++++ Given entries

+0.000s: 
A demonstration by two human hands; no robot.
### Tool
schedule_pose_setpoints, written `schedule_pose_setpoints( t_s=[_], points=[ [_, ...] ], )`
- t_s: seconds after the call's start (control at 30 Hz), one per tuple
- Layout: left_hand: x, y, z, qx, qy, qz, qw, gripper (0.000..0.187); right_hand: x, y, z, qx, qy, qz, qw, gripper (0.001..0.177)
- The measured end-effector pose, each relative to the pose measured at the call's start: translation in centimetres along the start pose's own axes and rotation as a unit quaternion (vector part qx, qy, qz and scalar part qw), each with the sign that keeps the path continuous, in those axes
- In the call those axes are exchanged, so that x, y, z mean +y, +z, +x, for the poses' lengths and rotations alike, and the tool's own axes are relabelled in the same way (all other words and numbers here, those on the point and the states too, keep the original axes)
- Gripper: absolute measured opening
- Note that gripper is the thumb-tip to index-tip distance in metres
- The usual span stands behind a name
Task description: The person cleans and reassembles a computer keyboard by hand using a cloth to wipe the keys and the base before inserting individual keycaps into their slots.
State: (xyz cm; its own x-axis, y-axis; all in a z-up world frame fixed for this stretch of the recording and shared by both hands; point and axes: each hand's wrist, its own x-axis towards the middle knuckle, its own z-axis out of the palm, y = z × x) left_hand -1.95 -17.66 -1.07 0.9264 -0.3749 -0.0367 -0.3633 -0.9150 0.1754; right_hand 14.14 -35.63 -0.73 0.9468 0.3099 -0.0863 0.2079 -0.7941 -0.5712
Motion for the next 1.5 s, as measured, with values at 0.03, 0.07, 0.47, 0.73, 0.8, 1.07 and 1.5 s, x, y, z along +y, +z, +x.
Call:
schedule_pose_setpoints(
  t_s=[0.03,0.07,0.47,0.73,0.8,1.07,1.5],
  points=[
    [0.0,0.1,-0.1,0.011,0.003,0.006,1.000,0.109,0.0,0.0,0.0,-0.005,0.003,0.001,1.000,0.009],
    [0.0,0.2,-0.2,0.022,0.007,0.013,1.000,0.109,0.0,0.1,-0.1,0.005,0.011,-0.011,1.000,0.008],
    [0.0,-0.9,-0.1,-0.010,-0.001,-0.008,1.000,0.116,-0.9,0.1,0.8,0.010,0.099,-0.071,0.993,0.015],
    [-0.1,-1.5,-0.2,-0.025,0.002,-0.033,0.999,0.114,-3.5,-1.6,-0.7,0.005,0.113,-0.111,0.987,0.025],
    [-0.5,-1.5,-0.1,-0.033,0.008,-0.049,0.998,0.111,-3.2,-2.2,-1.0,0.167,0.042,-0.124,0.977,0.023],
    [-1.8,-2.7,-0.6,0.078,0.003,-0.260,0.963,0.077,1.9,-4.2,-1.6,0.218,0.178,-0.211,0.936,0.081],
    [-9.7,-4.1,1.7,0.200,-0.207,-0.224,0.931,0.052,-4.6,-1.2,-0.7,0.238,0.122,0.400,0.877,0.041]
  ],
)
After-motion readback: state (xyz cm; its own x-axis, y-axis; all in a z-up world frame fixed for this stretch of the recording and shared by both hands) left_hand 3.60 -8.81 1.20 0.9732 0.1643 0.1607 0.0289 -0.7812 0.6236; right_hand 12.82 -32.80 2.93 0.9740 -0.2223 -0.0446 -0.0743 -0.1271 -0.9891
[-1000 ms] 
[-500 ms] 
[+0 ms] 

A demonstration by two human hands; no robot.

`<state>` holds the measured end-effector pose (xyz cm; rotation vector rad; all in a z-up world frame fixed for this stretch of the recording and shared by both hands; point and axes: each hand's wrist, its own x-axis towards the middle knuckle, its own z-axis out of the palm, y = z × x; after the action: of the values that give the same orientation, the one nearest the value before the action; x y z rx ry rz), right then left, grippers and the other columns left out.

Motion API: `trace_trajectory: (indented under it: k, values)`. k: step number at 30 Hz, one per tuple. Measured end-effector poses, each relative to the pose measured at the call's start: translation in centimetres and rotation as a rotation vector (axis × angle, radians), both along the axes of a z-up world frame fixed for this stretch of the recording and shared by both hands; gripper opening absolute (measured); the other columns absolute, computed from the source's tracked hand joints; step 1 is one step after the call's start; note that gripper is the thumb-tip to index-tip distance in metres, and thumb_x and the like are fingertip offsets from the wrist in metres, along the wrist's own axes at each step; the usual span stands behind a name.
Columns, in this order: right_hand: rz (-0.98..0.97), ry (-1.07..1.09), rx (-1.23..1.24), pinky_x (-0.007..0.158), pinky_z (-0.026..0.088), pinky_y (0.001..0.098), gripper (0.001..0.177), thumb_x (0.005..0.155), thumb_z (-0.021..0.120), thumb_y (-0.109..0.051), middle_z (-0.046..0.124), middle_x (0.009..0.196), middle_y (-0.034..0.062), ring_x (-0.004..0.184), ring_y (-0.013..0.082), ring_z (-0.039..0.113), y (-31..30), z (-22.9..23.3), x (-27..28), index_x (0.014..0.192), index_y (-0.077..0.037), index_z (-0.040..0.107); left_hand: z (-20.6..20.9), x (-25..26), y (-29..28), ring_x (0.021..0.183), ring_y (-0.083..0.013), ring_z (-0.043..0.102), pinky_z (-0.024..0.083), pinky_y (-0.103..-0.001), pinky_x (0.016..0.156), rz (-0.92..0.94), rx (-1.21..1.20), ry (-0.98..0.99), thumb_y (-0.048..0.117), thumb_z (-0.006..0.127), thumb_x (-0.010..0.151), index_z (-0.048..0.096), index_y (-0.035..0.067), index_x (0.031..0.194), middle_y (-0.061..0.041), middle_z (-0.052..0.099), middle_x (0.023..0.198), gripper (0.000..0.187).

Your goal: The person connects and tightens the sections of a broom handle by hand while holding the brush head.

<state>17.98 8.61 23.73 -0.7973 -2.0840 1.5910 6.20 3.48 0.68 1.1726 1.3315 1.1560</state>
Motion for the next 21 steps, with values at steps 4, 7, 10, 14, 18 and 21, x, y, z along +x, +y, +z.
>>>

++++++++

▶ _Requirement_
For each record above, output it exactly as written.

▶ _Solution below_
+0.000s: 
A demonstration by two human hands; no robot.
### Tool
schedule_pose_setpoints, written `schedule_pose_setpoints( t_s=[_], points=[ [_, ...] ], )`
- t_s: seconds after the call's start (control at 30 Hz), one per tuple
- Layout: left_hand: x, y, z, qx, qy, qz, qw, gripper (0.000..0.187); right_hand: x, y, z, qx, qy, qz, qw, gripper (0.001..0.177)
- The measured end-effector pose, each relative to the pose measured at the call's start: translation in centimetres along the start pose's own axes and rotation as a unit quaternion (vector part qx, qy, qz and scalar part qw), each with the sign that keeps the path continuous, in those axes
- In the call those axes are exchanged, so that x, y, z mean +y, +z, +x, for the poses' lengths and rotations alike, and the tool's own axes are relabelled in the same way (all other words and numbers here, those on the point and the states too, keep the original axes)
- Gripper: absolute measured opening
- Note that gripper is the thumb-tip to index-tip distance in metres
- The usual span stands behind a name
Task description: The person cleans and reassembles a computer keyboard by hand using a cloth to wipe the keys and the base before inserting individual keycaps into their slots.
State: (xyz cm; its own x-axis, y-axis; all in a z-up world frame fixed for this stretch of the recording and shared by both hands; point and axes: each hand's wrist, its own x-axis towards the middle knuckle, its own z-axis out of the palm, y = z × x) left_hand -1.95 -17.66 -1.07 0.9264 -0.3749 -0.0367 -0.3633 -0.9150 0.1754; right_hand 14.14 -35.63 -0.73 0.9468 0.3099 -0.0863 0.2079 -0.7941 -0.5712
Motion for the next 1.5 s, as measured, with values at 0.03, 0.07, 0.47, 0.73, 0.8, 1.07 and 1.5 s, x, y, z along +y, +z, +x.
Call:
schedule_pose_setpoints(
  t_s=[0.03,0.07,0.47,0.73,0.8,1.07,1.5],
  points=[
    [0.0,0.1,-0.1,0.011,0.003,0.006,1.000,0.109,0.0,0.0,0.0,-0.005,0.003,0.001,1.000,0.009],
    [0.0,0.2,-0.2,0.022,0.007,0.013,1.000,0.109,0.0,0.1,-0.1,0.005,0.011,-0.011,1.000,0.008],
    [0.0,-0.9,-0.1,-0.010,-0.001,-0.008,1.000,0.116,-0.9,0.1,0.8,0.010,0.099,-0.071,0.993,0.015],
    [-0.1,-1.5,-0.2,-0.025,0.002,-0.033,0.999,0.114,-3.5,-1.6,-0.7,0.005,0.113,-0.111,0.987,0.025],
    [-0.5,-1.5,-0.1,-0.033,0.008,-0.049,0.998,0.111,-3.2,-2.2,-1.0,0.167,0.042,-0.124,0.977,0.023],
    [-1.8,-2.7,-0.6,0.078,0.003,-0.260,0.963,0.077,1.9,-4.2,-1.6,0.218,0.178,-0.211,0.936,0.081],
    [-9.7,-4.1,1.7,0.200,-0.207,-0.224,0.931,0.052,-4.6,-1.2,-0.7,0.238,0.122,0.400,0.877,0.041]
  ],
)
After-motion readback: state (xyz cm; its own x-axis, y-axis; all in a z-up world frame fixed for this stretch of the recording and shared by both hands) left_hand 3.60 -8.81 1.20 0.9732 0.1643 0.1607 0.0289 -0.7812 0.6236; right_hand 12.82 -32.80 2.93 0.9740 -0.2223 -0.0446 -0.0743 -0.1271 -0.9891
[-1000 ms] 
[-500 ms] 
[+0 ms] 

A demonstration by two human hands; no robot.

`<state>` holds the measured end-effector pose (xyz cm; rotation vector rad; all in a z-up world frame fixed for this stretch of the recording and shared by both hands; point and axes: each hand's wrist, its own x-axis towards the middle knuckle, its own z-axis out of the palm, y = z × x; after the action: of the values that give the same orientation, the one nearest the value before the action; x y z rx ry rz), right then left, grippers and the other columns left out.

Motion API: `trace_trajectory: (indented under it: k, values)`. k: step number at 30 Hz, one per tuple. Measured end-effector poses, each relative to the pose measured at the call's start: translation in centimetres and rotation as a rotation vector (axis × angle, radians), both along the axes of a z-up world frame fixed for this stretch of the recording and shared by both hands; gripper opening absolute (measured); the other columns absolute, computed from the source's tracked hand joints; step 1 is one step after the call's start; note that gripper is the thumb-tip to index-tip distance in metres, and thumb_x and the like are fingertip offsets from the wrist in metres, along the wrist's own axes at each step; the usual span stands behind a name.
Columns, in this order: right_hand: rz (-0.98..0.97), ry (-1.07..1.09), rx (-1.23..1.24), pinky_x (-0.007..0.158), pinky_z (-0.026..0.088), pinky_y (0.001..0.098), gripper (0.001..0.177), thumb_x (0.005..0.155), thumb_z (-0.021..0.120), thumb_y (-0.109..0.051), middle_z (-0.046..0.124), middle_x (0.009..0.196), middle_y (-0.034..0.062), ring_x (-0.004..0.184), ring_y (-0.013..0.082), ring_z (-0.039..0.113), y (-31..30), z (-22.9..23.3), x (-27..28), index_x (0.014..0.192), index_y (-0.077..0.037), index_z (-0.040..0.107); left_hand: z (-20.6..20.9), x (-25..26), y (-29..28), ring_x (0.021..0.183), ring_y (-0.083..0.013), ring_z (-0.043..0.102), pinky_z (-0.024..0.083), pinky_y (-0.103..-0.001), pinky_x (0.016..0.156), rz (-0.92..0.94), rx (-1.21..1.20), ry (-0.98..0.99), thumb_y (-0.048..0.117), thumb_z (-0.006..0.127), thumb_x (-0.010..0.151), index_z (-0.048..0.096), index_y (-0.035..0.067), index_x (0.031..0.194), middle_y (-0.061..0.041), middle_z (-0.052..0.099), middle_x (0.023..0.198), gripper (0.000..0.187).

Your goal: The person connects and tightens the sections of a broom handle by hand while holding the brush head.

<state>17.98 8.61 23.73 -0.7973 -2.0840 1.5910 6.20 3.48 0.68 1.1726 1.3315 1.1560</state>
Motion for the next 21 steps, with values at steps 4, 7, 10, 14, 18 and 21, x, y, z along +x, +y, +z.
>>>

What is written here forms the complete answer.